:: EXERCISE BRIEF ::
Give back an exact copy of the lines below, from the first through the line with "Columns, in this"; please stop there.

########################################

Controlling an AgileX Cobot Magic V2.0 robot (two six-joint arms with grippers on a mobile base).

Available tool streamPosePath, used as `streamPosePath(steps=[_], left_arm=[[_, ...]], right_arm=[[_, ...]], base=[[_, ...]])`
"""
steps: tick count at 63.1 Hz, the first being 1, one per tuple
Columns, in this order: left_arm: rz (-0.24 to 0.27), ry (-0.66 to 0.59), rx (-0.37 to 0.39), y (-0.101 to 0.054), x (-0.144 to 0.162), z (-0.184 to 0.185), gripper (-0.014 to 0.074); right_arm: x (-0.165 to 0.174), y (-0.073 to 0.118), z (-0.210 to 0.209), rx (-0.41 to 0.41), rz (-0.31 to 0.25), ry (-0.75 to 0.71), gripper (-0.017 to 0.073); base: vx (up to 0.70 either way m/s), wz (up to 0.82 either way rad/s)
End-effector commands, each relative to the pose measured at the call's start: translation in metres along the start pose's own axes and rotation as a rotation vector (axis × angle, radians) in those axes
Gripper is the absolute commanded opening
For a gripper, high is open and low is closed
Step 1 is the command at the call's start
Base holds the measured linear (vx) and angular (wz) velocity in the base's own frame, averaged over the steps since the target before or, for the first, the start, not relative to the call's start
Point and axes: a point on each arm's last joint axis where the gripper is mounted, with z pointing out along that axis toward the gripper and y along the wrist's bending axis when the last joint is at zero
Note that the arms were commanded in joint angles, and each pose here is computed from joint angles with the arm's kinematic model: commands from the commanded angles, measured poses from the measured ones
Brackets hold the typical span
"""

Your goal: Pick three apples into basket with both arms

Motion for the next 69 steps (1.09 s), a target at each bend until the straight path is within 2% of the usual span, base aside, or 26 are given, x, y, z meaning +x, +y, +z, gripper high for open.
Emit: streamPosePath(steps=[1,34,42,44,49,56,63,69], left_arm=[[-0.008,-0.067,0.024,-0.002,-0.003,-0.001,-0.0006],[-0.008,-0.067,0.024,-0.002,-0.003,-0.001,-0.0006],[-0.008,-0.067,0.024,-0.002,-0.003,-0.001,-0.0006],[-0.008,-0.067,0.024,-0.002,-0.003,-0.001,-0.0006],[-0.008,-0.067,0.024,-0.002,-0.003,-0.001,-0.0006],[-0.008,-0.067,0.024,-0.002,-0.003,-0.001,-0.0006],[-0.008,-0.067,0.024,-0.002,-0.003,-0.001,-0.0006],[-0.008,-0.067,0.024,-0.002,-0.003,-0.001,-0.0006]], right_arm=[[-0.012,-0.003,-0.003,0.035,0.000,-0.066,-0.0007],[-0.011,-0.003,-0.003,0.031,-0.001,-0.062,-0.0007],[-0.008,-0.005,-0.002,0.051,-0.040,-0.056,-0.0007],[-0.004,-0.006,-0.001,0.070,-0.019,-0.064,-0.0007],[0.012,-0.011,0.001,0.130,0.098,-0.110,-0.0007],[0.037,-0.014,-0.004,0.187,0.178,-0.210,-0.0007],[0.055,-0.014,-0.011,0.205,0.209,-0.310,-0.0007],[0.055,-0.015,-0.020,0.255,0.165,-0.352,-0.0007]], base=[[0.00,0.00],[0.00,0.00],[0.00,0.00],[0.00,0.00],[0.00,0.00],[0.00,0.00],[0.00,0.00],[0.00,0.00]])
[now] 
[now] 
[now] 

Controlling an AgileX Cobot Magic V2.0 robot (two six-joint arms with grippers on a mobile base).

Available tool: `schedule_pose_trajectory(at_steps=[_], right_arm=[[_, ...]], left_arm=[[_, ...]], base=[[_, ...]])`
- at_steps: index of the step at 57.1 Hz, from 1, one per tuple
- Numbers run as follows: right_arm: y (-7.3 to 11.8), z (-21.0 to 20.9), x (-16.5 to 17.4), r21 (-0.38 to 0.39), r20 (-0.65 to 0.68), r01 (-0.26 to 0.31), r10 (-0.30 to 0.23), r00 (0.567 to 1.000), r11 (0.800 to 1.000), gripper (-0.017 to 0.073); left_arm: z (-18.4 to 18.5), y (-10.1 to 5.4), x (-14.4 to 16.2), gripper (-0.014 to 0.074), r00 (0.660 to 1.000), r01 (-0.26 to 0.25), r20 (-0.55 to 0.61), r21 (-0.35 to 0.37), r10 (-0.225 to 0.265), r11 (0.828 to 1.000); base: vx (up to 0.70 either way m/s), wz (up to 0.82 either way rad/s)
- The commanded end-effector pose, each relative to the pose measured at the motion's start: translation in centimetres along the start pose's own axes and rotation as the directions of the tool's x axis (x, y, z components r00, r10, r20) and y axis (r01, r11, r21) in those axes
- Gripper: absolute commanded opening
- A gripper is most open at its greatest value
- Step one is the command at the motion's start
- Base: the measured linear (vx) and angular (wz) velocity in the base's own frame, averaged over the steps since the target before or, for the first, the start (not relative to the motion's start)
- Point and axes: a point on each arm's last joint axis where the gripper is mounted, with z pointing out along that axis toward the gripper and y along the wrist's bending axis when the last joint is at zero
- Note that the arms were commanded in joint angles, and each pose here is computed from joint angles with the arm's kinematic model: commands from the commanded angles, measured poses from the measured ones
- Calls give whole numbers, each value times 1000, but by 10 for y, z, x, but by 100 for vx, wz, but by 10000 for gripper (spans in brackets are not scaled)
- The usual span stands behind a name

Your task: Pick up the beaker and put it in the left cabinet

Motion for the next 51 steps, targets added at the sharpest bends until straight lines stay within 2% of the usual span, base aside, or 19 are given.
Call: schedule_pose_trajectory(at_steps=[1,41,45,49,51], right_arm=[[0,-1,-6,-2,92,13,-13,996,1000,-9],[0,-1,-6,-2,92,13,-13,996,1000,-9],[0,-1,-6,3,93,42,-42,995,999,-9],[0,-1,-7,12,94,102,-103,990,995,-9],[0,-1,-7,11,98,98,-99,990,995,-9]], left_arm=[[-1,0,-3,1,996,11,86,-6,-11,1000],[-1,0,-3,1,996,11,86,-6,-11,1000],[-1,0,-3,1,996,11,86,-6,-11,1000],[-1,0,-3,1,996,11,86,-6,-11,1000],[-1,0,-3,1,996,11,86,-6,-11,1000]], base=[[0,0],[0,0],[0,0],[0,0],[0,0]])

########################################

:: FINAL ANSWER ::
Controlling an AgileX Cobot Magic V2.0 robot (two six-joint arms with grippers on a mobile base).

Available tool streamPosePath, used as `streamPosePath(steps=[_], left_arm=[[_, ...]], right_arm=[[_, ...]], base=[[_, ...]])`
"""
steps: tick count at 63.1 Hz, the first being 1, one per tuple
Columns, in this order: left_arm: rz (-0.24 to 0.27), ry (-0.66 to 0.59), rx (-0.37 to 0.39), y (-0.101 to 0.054), x (-0.144 to 0.162), z (-0.184 to 0.185), gripper (-0.014 to 0.074); right_arm: x (-0.165 to 0.174), y (-0.073 to 0.118), z (-0.210 to 0.209), rx (-0.41 to 0.41), rz (-0.31 to 0.25), ry (-0.75 to 0.71), gripper (-0.017 to 0.073); base: vx (up to 0.70 either way m/s), wz (up to 0.82 either way rad/s)

Work on this exercise has been finished.